I'm John Kerry, and I'm reporting for duty.
So, I mean, that kind of sums up the vibe of it and how he featured his service.
But within a week of that moment, the attacks on his military service began.
They came from an outside group known as Swift Boat Veterans for Truth.
Involved in that group was Chris LaCivita, present-day Trump advisor.
And suddenly ads like this one were all over TV and cable.
I served with John Kerry.
I served with John Kerry.
John Kerry has not been honest about what happened in Vietnam.
He is lying about his record.
You can hear the tone that Kerry let his men down, that his heroism is a lie.

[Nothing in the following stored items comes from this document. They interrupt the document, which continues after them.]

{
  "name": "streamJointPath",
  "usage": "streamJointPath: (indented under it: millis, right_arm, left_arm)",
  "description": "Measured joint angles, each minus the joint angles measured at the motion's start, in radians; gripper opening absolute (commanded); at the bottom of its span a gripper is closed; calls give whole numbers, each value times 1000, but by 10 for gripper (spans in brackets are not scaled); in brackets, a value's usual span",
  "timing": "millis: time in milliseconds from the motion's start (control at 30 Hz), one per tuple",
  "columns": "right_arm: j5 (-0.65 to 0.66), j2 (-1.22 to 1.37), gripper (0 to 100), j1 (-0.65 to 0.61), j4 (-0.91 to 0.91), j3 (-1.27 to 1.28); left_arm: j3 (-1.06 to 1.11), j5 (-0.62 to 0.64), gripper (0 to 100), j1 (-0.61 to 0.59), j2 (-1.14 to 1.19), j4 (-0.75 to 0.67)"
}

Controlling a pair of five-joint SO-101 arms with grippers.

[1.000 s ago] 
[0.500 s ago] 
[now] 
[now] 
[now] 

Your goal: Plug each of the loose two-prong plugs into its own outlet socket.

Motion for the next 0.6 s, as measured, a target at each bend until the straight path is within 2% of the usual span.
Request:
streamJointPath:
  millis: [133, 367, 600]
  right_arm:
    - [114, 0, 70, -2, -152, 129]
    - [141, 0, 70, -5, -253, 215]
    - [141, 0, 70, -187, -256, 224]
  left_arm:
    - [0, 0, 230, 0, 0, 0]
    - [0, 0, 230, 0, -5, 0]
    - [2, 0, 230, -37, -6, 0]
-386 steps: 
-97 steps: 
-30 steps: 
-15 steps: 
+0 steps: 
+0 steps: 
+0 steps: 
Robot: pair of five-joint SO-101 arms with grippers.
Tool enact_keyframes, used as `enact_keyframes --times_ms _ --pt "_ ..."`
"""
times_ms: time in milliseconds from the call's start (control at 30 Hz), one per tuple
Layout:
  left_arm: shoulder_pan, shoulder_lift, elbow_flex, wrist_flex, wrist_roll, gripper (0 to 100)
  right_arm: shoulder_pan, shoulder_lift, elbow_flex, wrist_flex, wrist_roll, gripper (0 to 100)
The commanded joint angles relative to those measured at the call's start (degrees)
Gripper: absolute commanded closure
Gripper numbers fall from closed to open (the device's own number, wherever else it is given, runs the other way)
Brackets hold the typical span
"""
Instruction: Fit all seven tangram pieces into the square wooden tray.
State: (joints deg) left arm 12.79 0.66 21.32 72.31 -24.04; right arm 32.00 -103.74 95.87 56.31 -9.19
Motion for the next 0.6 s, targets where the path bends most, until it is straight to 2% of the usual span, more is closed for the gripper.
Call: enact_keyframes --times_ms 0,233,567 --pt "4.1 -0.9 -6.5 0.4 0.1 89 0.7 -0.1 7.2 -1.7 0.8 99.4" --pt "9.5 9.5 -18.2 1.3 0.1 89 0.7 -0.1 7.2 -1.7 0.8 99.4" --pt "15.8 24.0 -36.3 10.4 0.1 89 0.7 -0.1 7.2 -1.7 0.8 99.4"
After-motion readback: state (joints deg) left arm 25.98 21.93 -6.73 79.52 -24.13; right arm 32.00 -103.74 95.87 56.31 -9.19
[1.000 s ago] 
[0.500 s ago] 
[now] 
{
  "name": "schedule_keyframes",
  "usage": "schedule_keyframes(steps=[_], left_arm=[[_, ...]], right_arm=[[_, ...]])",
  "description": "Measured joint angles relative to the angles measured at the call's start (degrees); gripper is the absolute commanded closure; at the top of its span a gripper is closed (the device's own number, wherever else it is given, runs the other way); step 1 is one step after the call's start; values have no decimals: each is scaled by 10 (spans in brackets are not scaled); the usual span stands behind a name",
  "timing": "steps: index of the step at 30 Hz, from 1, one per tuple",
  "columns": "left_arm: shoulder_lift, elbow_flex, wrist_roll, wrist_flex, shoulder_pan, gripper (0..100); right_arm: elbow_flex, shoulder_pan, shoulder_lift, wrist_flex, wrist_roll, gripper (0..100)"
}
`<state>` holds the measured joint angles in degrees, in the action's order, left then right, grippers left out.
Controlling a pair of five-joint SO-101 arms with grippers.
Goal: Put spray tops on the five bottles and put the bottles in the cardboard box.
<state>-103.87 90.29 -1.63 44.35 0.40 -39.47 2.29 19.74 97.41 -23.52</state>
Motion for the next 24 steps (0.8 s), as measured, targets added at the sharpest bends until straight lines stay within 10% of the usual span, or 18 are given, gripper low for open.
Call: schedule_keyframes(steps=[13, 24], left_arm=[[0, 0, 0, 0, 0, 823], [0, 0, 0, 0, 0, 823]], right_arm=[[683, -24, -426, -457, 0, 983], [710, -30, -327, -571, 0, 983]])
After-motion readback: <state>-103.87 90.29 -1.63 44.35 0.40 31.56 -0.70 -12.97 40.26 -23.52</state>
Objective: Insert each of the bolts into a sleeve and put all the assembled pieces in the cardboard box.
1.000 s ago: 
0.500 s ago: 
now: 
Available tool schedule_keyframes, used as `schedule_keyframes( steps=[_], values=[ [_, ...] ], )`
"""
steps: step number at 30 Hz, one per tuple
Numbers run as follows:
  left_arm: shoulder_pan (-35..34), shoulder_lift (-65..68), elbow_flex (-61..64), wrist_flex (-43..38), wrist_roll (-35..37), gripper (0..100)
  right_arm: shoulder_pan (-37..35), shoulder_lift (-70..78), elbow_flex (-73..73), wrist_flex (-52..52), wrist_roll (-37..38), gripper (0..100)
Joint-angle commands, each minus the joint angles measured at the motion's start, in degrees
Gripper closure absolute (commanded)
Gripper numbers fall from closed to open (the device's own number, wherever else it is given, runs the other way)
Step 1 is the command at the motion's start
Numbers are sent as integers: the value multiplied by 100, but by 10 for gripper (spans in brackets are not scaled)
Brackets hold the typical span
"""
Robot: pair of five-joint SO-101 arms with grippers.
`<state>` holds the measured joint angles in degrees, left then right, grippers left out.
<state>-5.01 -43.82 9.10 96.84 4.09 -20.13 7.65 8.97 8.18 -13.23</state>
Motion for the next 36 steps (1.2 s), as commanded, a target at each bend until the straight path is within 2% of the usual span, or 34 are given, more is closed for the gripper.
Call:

The ads were indeed fact-checked and shown to be false,
but they packed a punch and they put
the Democratic campaign and the nominee on the defensive. And why? Like, why were those ads at
that time particularly effective? This was all in the aftermath of the 9-11 attacks less than three
years earlier. Afghanistan, the war there was underway. The Iraq war had also been launched,
and after initial successes, it was starting to bog down and the threat of terrorism was very much still on the minds of Americans. The Bush reelection campaign, I should say, was not connected And the Swift vote adds, again, falsely called Kerry a liar
regarding his military history. And it's that old political tactic of going after your opponent's
strength. Right. Okay. Well, Don, how much do you think the attacks on Walls' military record,
how much do you think they could stick and rob the Harris-Walls campaign of some of their momentum
right now? I mean, here's the thing. It doesn't have to fully stick to do some political damage.
The goal of the attack is not necessarily for it to all be proven true,
especially in the case of those Swift Boat ads.
They were found to be false, but it still muddies the waters and it can confuse voters.
That was the goal then, and you can see it's the kind of thing they're trying to make happen again.
That was NPR's Quill Lawrence and Don Gagne.
Thank you to both of you.
Thank you.
Thank you.
This episode was produced by Mark Rivers.
It was edited by Courtney Dorning, Andrew Sussman, and Megan Pratt.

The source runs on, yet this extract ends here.